+++ Stored data

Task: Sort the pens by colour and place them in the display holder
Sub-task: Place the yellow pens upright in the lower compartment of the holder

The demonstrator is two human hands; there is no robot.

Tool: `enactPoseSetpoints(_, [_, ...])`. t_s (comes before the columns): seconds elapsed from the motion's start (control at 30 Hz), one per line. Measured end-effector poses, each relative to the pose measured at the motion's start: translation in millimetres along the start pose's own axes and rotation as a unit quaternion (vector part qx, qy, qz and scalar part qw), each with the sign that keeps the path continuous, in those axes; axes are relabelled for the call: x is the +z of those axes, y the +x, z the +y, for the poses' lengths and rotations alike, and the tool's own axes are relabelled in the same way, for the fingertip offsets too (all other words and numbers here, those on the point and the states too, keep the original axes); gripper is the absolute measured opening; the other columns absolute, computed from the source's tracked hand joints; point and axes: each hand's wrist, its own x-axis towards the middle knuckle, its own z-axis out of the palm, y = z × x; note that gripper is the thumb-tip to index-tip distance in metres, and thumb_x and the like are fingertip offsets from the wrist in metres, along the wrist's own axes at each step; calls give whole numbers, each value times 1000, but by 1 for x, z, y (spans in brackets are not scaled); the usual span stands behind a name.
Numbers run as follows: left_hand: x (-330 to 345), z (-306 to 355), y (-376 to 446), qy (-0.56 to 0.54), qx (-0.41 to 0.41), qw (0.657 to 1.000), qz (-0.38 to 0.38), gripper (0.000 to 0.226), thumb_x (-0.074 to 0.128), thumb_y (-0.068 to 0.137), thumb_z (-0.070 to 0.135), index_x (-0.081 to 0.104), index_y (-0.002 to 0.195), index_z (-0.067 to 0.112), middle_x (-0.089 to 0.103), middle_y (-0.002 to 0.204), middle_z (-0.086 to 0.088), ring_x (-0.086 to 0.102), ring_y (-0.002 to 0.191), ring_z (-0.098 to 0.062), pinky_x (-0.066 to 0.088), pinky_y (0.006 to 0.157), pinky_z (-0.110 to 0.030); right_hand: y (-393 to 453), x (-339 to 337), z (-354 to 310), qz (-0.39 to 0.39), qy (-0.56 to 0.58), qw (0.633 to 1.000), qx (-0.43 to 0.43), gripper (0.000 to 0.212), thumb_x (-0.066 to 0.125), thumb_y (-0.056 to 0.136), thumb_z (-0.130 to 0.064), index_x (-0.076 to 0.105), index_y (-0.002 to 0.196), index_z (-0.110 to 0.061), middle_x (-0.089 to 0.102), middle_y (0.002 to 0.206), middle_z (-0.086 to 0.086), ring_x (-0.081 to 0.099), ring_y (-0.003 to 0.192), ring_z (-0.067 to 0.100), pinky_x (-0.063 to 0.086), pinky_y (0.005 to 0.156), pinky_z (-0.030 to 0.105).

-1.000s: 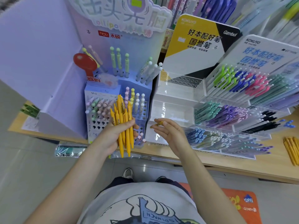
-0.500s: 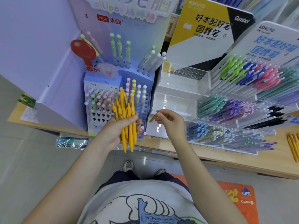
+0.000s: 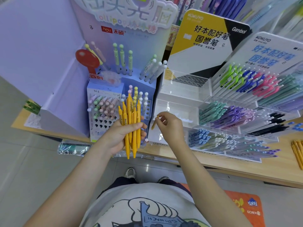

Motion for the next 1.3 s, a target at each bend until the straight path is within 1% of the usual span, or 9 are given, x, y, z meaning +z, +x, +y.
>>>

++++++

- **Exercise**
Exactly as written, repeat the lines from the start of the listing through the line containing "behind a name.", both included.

- **Answer section**
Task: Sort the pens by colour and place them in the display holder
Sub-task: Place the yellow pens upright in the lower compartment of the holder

The demonstrator is two human hands; there is no robot.

Tool: `enactPoseSetpoints(_, [_, ...])`. t_s (comes before the columns): seconds elapsed from the motion's start (control at 30 Hz), one per line. Measured end-effector poses, each relative to the pose measured at the motion's start: translation in millimetres along the start pose's own axes and rotation as a unit quaternion (vector part qx, qy, qz and scalar part qw), each with the sign that keeps the path continuous, in those axes; axes are relabelled for the call: x is the +z of those axes, y the +x, z the +y, for the poses' lengths and rotations alike, and the tool's own axes are relabelled in the same way, for the fingertip offsets too (all other words and numbers here, those on the point and the states too, keep the original axes); gripper is the absolute measured opening; the other columns absolute, computed from the source's tracked hand joints; point and axes: each hand's wrist, its own x-axis towards the middle knuckle, its own z-axis out of the palm, y = z × x; note that gripper is the thumb-tip to index-tip distance in metres, and thumb_x and the like are fingertip offsets from the wrist in metres, along the wrist's own axes at each step; calls give whole numbers, each value times 1000, but by 1 for x, z, y (spans in brackets are not scaled); the usual span stands behind a name.

There is no more to the output.